Australia’s Aware Super, a major pension fund, said it is looking at investing further in U.S. property, confident the country’s longer-term economic fundamentals and domestic consumption levels will not be derailed by current political volatility.
The A$190 billion ($125 billion) fund, one of Australia’s five biggest pension funds, announced this week that it would be embarking on a $1.3 billion venture with Australian developer Goodman Group to buy a U.S. industrial property fund that owns three logistics sites in Los Angeles.
Funds participating in Australia’s A$4.1 trillion ($2.7 trillion) compulsory retirement savings scheme, known as superannuation, are increasingly turning to international investments to notch higher returns.
Aware Super‘s head of property, Alek Misev, said the U.S. was attractive as global interest rates were likely to fall further, and because technology advances and the country’s domestic consumption rates remained strong.
The U.S. and Canada make up 13% of Aware Super‘s global property assets, while Australia accounts for 65% and the UK and continental Europe account for 20%, according to the fund.
“You need to take a longer-term view and have conviction that short-term volatility will even out in the long run over time. And it’s not different in Europe or in the Asia-Pacific. You need to look at the fundamentals,” Misev told Reuters in an interview on Thursday.

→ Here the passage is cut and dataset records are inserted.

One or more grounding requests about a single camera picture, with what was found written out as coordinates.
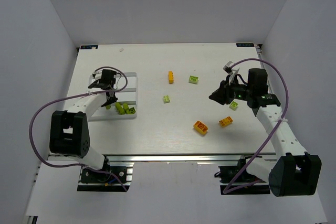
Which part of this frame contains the long orange lego brick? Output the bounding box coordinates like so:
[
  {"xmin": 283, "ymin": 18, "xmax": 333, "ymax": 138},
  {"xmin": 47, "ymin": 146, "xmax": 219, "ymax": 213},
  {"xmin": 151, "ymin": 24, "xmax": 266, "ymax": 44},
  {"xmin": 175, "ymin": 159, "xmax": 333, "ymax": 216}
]
[{"xmin": 168, "ymin": 71, "xmax": 174, "ymax": 84}]

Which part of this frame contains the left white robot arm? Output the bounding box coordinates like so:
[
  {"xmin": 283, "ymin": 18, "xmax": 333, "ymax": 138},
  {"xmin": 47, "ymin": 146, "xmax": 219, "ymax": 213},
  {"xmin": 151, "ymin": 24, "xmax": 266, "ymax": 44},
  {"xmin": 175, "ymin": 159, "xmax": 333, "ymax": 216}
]
[{"xmin": 49, "ymin": 69, "xmax": 117, "ymax": 170}]

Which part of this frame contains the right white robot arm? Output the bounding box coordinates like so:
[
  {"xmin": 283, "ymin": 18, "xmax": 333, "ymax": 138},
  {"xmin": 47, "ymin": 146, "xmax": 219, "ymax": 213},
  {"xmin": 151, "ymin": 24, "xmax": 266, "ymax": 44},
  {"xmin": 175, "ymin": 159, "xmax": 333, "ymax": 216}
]
[{"xmin": 209, "ymin": 68, "xmax": 322, "ymax": 197}]

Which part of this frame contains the pale green lego brick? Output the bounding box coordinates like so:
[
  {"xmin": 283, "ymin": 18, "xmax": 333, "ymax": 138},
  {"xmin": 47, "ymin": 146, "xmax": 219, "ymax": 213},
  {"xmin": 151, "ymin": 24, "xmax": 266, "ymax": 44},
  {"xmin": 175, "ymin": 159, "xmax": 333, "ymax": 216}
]
[{"xmin": 229, "ymin": 101, "xmax": 238, "ymax": 111}]

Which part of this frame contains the white compartment tray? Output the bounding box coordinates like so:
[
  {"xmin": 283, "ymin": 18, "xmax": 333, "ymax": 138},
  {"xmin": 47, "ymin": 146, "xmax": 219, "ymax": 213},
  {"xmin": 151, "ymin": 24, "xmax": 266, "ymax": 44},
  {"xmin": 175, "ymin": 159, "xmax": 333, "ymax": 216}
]
[{"xmin": 89, "ymin": 72, "xmax": 138, "ymax": 122}]

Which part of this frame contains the light green lego brick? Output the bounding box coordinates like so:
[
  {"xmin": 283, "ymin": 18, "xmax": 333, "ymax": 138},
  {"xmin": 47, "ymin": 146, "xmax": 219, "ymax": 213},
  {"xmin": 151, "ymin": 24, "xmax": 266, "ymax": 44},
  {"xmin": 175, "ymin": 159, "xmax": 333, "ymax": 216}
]
[
  {"xmin": 163, "ymin": 95, "xmax": 170, "ymax": 103},
  {"xmin": 188, "ymin": 76, "xmax": 198, "ymax": 84}
]

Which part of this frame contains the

The U.S. government is currently in shutdown after Congress failed to pass a funding bill for the new fiscal year, the deadlock stemming from a standoff over healthcare policy and federal spending priorities.

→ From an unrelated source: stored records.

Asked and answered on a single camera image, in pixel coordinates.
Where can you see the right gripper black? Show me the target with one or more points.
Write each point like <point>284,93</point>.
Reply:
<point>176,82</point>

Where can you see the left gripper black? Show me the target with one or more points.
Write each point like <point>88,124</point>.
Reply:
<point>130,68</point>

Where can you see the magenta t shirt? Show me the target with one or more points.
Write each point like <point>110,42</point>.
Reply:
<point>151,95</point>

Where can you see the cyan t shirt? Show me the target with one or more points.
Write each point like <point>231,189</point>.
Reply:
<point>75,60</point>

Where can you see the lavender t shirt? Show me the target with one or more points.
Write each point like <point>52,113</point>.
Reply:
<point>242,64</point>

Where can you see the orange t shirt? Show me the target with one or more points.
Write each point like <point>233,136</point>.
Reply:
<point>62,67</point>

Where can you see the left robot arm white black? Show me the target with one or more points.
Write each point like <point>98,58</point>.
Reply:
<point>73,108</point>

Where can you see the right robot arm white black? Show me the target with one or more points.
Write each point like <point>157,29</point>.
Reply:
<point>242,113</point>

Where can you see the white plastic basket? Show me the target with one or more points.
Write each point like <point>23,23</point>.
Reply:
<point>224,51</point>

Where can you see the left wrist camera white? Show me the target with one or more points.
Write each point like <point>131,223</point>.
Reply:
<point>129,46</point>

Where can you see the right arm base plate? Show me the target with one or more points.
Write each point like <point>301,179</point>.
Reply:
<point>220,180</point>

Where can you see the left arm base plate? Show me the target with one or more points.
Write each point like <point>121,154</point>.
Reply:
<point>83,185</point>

Misev said Aware would focus on well-located property assets, close to major population centres that could attract high-quality tenants.

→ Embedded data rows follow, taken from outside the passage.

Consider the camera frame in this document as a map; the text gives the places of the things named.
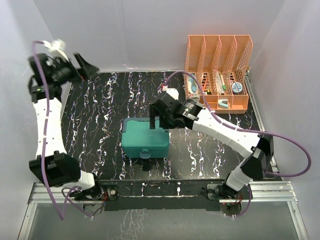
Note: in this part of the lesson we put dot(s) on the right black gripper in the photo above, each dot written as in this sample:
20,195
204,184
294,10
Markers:
154,113

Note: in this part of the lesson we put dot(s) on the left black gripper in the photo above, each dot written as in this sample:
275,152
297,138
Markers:
87,69

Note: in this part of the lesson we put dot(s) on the green medicine kit box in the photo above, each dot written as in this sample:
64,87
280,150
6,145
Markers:
139,141

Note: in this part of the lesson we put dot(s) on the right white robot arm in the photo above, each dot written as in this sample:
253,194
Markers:
257,149

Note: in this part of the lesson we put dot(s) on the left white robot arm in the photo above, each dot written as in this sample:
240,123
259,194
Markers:
52,164

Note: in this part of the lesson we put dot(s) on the small white red box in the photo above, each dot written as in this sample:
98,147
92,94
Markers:
194,96

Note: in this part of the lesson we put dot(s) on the blue brush blister pack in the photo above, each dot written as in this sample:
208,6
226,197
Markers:
192,86

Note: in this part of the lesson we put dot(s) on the red pencil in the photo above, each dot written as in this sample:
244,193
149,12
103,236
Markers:
205,82

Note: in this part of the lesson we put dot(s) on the teal white small box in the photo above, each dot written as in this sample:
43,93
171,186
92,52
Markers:
223,103

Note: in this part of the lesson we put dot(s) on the white tube in organizer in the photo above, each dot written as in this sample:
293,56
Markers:
220,84

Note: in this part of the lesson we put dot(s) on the orange file organizer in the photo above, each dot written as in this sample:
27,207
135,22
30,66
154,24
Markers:
219,63

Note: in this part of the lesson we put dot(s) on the round blue white tin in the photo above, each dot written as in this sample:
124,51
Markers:
237,88

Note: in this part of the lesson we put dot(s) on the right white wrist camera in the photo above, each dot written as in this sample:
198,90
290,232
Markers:
173,92

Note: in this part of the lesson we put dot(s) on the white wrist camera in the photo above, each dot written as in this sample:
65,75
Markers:
56,48
173,92

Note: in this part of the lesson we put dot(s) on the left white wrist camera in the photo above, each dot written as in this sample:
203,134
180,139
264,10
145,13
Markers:
56,48

“Demand is there, there’s not much supply coming in, and interest rates are probably going to come down over time,” he said.
“In property, those are the tailwinds you would like to see. If you then look at where pricing is, we think it’s somewhere at the bottom in the U.S. and Europe and Australia.”
“That is why we are more active right now.”
Tenants at the three sites in the Goodman deal include Amazon and Maersk, Aware said.
Aware Super‘s senior portfolio manager, Anjana Moran, noted that as the fund was working through the deal, it had to factor in U.S. President Donald Trump’s April announcement of sweeping tariffs on trading partners.
“There were announcements around tariffs and when we were thinking about logistics assets and potential exposure to the trade risk, that obviously gave us pause and we needed to do more work to get comfortable and we were able to do that,” Moran said.
The fund is the most exposed to industrial property at 32%, while residential accounts for 30% and office properties represent 17% of its portfolio.